Collegiate athletes, including those with SRC (n=362) and control groups (n=345), enrolled in the Concussion Assessment, Research and Education Consortium and provided blood samples at pre-season baseline and following injury (0-12 hours post-injury[PI], 12-36 hours PI, and 36-60 hours PI). Log-transformed serum inflammatory markers included C-reactive protein (CRP), interleukin(IL)-6, IL-1RA, IL-8, IL-10, tumor necrosis factor (TNF), and vascular endothelial growth factor (VEGF). RCIs for each biomarker were computed based on Jacobson and Truax’s (1991) method and derived from the baseline-to-time point differences in control group. RCIs were calculated for concussion and control groups at the three post-baseline time points. The proportion of RCI values falling above a cutoff greater than 1.65 (corresponding to the upper limit of a 90% confidence interval) were compared between control and concussion groups across the three time points for each biomarker with chi-squared tests.

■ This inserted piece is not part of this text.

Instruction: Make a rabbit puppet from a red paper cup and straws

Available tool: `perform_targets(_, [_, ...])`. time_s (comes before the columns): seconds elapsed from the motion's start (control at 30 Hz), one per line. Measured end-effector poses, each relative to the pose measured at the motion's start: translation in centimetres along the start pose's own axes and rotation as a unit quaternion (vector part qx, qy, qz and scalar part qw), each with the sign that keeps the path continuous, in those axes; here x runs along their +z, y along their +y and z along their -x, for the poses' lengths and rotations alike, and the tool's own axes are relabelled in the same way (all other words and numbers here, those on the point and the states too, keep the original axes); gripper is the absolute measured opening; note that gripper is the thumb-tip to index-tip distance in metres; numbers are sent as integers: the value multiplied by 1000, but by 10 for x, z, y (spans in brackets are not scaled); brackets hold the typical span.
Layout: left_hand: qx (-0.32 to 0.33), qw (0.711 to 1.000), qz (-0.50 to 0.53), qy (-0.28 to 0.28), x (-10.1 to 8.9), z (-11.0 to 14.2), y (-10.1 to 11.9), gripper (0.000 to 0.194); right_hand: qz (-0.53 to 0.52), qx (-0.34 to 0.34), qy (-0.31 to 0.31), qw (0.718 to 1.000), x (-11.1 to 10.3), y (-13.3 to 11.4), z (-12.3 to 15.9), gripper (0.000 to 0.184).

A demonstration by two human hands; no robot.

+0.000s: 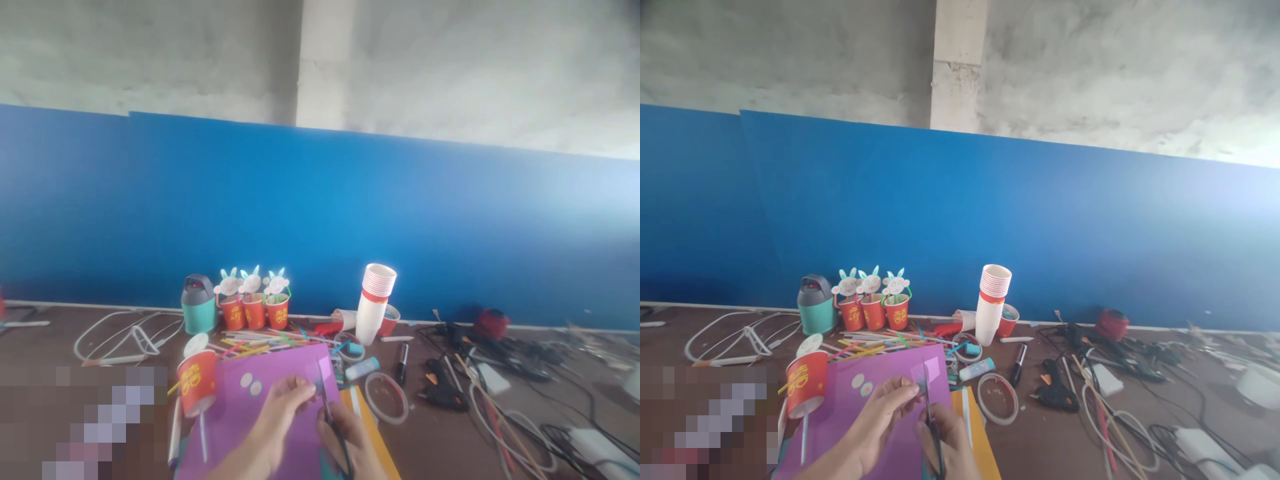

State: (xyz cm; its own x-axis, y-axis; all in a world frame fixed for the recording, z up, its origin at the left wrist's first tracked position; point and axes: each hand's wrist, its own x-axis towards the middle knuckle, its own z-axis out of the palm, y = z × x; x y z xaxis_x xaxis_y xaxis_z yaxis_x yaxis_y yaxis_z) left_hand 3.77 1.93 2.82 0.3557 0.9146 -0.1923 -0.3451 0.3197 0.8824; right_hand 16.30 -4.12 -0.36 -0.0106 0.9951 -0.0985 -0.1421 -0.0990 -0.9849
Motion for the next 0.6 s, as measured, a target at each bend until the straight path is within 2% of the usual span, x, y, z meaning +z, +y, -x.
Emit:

A significantly greater proportion RCIs exceeding the 1.65 cutoff were observed for IL-6, χ2= 9.92, p=.002 among concussed athletes compared to controls at early-acute post-injury (0-12 hours). A similar pattern approaching statistical significant was observed for IL-1RA at the same time point, χ2=3.81, p=.051. Group differences were not observed for other markers or at the mid- to late-acute points, ps>.05. The proportion of RCIs greater than 1.65 were as follows for control and concussion groups, respectively, 1) CRP (0-12 hours=6.1% and 6.8%, 12-36 hours=8.6% and 6.7%, and 36-60 hours=7.3 and 6.1, 2) IL-1RA (0-12 hours=7.8% and 16.4%, 12-36 hours=9.3% and 7.0%, 36-60 hours=5.1% and 5.9%), 3) IL-6 (0-12 hours=3.9% and 15.9%, 12-36 hours=7.5% and 8.5%, 36-60 hours=3.2% and 1.3%), 4) IL-8 (0-12 hours=9.5% and 5.6%, 12-36 hours=6.3% and 7.4%, 36-60 hours=2.4% and 3.4%), 5) IL-10 (0-12 hours=4.0% and 2.8%, 12-36 hours=2.7% and 6.4%, 36-60 hours=7.5% and 4.6%), 6) TNF (0-12 hours=2.8% and 4.2%, 12-36 hours=7.9% and 6.7%, 36-60 hours=2.4% and 3.4%), and 7) VEGF (0-12 hours=4.5% and 4.2%, 12-36 hours=1.2% and 0.7%, 36-60 hours=2.4% and 6.3%).

The current study demonstrated that RCI methods yield comparable findings to those at the group level analysis (i.e., elevations in select inflammatory biomarkers at early-acute, but not later acute stage of recovery). The application of RCI methods to serum inflammatory biomarkers is a critical first step toward measuring athlete-specific changes acutely following SRC, as well as identifying individuals with persistent elevations during the sub-acute phase of recovery and beyond.